Newlife IVF uses multiple sources of data when selecting which embryos are suitable for transfer to the uterus. These include our internal blastocyst grading system, the appearance and timing of development throughout the 5–6 days while the embryo is grown in the laboratory, together with artificial intelligence (AI). AI in our time-lapse system uses algorithms to score the embryos based on appearance, timing of divisions and other cell cycle events. Like all technology, AI does have its limitations, which is why we use it to support decisions along with our grading system and the embryologist’s regular examinations.
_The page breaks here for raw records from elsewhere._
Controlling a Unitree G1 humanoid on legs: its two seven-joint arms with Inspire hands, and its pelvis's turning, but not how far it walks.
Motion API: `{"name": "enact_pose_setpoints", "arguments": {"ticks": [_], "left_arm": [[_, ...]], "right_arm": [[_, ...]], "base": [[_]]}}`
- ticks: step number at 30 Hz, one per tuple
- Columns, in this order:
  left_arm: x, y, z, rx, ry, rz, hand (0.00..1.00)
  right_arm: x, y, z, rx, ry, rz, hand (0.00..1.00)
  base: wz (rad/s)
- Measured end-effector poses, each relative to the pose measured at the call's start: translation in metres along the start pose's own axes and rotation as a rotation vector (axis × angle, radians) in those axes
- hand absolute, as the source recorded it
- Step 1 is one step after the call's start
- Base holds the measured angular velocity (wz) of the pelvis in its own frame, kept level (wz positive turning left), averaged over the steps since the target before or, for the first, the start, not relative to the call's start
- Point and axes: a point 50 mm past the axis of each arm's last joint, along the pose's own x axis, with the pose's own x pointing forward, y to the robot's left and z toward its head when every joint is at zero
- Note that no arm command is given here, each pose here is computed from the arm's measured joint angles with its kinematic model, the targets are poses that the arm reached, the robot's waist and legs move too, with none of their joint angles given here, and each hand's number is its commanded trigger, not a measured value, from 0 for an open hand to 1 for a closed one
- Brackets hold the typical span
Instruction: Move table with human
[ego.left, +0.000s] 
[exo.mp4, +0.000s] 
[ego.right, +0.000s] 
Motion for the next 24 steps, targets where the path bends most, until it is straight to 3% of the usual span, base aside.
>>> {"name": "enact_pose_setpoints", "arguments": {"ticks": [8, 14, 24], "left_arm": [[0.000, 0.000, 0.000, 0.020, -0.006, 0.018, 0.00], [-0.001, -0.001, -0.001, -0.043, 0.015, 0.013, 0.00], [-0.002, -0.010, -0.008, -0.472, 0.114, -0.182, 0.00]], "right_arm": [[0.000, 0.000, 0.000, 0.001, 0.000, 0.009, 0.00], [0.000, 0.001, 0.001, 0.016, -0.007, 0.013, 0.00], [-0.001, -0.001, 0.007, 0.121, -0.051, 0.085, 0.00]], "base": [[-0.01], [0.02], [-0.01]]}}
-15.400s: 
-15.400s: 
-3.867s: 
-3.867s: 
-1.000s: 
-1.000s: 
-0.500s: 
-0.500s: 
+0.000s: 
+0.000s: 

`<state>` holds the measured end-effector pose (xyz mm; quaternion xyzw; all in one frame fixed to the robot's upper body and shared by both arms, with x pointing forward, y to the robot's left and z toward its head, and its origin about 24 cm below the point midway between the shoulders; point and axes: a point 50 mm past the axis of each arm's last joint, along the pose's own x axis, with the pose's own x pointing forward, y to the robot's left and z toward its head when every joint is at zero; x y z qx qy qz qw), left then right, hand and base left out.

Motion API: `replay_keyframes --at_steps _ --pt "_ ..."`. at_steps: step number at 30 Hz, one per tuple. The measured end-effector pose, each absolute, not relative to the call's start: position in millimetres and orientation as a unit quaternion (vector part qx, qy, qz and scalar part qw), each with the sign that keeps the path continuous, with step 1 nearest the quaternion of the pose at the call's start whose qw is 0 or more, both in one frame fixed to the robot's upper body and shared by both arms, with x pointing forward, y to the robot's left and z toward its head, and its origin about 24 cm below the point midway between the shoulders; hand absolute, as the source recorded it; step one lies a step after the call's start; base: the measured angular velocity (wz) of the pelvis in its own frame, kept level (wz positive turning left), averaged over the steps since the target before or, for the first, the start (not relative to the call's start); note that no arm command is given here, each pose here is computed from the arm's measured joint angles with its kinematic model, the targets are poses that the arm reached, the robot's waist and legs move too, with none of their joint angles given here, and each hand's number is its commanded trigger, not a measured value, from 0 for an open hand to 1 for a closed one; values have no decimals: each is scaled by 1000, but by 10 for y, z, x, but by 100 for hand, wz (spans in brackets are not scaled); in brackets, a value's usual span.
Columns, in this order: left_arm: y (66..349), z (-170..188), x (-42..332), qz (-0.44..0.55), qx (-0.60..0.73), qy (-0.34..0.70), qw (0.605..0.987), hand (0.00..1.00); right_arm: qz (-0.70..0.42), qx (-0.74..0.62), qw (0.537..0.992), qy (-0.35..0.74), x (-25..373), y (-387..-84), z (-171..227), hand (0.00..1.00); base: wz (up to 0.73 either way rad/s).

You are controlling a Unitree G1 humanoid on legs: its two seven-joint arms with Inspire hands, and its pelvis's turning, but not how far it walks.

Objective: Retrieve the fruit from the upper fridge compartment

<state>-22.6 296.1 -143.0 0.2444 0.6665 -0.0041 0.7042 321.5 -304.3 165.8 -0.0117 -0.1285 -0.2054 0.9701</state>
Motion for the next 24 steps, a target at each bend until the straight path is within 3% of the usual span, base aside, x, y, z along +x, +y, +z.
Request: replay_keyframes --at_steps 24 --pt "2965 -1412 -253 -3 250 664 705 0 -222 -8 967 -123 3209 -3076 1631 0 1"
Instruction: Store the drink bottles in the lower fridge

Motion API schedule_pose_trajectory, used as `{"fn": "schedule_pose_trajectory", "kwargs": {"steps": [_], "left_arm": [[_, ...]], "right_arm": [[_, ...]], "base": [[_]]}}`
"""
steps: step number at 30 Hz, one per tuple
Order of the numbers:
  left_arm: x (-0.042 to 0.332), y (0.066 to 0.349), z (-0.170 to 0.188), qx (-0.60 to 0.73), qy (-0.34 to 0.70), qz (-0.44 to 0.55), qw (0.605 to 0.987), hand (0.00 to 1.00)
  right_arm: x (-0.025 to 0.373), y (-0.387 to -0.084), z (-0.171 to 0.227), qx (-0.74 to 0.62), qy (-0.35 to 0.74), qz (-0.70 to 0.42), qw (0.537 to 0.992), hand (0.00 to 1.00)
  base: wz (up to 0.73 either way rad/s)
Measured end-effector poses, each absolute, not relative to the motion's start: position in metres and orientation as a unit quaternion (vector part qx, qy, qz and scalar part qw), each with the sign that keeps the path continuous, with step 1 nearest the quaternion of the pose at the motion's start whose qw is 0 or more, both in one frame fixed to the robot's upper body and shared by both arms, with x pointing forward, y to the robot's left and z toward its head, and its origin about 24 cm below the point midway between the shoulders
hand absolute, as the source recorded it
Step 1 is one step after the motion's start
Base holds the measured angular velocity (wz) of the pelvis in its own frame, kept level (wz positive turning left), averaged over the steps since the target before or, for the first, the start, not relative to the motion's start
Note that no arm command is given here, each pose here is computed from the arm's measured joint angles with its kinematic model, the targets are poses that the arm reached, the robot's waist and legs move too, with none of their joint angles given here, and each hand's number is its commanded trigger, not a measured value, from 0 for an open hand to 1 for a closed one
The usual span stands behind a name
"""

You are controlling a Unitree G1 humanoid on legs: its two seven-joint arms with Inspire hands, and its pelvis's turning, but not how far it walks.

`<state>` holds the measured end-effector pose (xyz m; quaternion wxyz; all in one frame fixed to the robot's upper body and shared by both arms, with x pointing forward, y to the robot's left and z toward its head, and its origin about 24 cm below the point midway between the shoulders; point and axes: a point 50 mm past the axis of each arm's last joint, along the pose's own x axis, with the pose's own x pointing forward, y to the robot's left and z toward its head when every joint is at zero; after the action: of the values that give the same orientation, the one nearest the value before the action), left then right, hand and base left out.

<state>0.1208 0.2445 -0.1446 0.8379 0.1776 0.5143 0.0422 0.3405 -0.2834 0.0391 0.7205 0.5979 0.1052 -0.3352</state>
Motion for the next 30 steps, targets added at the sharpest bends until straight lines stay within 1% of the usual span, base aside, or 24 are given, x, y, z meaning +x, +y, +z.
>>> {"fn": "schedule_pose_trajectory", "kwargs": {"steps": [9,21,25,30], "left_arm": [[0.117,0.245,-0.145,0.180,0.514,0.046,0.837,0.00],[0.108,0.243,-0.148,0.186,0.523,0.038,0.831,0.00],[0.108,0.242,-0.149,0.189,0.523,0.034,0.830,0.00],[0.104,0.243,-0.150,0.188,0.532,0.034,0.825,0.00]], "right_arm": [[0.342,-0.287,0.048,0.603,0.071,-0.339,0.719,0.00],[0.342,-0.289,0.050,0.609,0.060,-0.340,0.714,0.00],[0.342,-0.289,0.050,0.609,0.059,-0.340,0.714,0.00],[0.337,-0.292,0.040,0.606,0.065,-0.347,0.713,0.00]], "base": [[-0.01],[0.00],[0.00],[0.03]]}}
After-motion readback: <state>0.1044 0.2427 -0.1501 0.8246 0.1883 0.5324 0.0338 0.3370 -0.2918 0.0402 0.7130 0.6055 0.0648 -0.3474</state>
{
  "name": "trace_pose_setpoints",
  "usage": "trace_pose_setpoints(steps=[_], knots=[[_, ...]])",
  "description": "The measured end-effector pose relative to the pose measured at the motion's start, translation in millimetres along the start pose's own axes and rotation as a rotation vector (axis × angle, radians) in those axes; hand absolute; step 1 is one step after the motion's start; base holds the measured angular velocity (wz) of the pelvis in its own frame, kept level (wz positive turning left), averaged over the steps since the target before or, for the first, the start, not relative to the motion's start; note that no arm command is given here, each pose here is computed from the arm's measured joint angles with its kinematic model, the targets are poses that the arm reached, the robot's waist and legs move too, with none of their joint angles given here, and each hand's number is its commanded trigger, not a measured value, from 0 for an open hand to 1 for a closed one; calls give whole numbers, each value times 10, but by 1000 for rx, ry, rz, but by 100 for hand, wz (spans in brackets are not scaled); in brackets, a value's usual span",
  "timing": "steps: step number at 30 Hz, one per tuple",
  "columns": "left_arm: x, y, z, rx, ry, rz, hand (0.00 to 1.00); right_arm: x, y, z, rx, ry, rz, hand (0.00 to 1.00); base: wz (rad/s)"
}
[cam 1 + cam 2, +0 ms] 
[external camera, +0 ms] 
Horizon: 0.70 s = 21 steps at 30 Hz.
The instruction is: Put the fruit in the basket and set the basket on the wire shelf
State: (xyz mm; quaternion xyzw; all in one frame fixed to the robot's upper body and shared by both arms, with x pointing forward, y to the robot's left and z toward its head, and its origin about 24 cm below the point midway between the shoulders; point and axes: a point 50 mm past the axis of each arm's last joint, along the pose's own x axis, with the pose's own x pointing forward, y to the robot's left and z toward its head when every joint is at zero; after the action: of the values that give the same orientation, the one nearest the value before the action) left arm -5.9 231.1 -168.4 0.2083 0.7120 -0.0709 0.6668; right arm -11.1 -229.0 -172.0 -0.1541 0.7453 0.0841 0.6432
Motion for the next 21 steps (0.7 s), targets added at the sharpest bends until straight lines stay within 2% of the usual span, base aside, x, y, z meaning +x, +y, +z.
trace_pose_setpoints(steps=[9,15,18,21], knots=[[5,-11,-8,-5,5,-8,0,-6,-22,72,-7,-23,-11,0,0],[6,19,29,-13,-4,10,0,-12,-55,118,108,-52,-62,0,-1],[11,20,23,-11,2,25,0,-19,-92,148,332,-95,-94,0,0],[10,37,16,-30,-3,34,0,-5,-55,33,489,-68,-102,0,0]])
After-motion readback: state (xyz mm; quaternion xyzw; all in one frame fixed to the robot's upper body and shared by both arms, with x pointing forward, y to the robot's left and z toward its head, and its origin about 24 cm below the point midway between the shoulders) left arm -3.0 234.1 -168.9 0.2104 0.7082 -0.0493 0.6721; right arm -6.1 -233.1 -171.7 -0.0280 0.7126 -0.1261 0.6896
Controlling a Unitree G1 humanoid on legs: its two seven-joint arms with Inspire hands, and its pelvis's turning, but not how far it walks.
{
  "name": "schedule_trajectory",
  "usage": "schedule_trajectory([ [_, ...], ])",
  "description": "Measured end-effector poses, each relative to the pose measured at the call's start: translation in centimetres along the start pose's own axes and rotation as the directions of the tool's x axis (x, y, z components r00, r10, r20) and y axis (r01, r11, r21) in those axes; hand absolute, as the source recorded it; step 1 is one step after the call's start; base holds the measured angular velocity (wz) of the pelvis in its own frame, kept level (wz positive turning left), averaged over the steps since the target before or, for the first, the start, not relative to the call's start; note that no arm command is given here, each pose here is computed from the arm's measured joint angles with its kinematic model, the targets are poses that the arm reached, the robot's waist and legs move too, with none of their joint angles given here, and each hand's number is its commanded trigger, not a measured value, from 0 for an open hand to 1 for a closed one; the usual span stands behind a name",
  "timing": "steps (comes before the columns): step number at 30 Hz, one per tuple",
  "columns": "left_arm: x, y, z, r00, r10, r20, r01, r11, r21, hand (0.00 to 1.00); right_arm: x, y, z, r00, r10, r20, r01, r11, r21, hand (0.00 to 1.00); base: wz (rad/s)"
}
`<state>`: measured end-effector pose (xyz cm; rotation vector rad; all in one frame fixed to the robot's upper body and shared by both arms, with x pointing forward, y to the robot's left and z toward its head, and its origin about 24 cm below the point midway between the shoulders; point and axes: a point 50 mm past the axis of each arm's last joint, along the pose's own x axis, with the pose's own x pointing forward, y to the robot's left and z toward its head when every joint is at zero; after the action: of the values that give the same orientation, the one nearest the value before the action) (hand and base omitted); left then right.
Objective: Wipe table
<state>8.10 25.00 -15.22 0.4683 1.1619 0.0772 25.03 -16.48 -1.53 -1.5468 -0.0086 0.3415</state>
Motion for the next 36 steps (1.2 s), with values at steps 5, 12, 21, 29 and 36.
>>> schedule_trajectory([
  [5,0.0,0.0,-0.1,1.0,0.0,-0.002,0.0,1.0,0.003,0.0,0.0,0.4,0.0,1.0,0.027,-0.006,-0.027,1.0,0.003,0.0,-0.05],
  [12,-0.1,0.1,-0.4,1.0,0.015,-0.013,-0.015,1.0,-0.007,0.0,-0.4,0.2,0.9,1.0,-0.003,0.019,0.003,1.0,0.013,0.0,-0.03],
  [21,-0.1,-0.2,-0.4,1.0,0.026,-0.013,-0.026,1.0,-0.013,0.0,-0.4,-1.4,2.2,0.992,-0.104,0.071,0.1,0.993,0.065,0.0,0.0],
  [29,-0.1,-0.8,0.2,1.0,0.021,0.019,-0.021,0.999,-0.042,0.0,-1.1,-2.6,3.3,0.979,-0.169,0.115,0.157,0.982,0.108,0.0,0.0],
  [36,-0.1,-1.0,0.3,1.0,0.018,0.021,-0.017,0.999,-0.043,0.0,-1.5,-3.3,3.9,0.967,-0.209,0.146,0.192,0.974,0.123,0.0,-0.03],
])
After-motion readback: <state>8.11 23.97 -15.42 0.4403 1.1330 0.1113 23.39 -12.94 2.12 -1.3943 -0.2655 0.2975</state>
Not all embryos are frozen during IVF. Chosen embryos must meet certain quality standards based on their potential to be viable embryos. Embryologists assess embryos based on:

• Developmental stage: Embryos that reach the blastocyst stage by day 5 or 6 are more likely to implant successfully. Embryos are assessed based on:
  – Expansion: How well the embryo has expanded and formed a fluid-filled cavity (blastocoele)
  – Inner cell mass (ICM): A high-quality ICM is dense with well-organised cells
  – Trophectoderm (TE): The outer layer of cells that will form the placenta. Healthy blastocysts have a clearly visible trophectoderm.
• Viability for freezing and thawing: Only embryos with an appropriate number of healthy ICM and TE cells can survive the freezing and thawing process and will be selected for freezing.

If an embryo does not meet these criteria, it may not be frozen, as it may not be viable for transfer after thawing.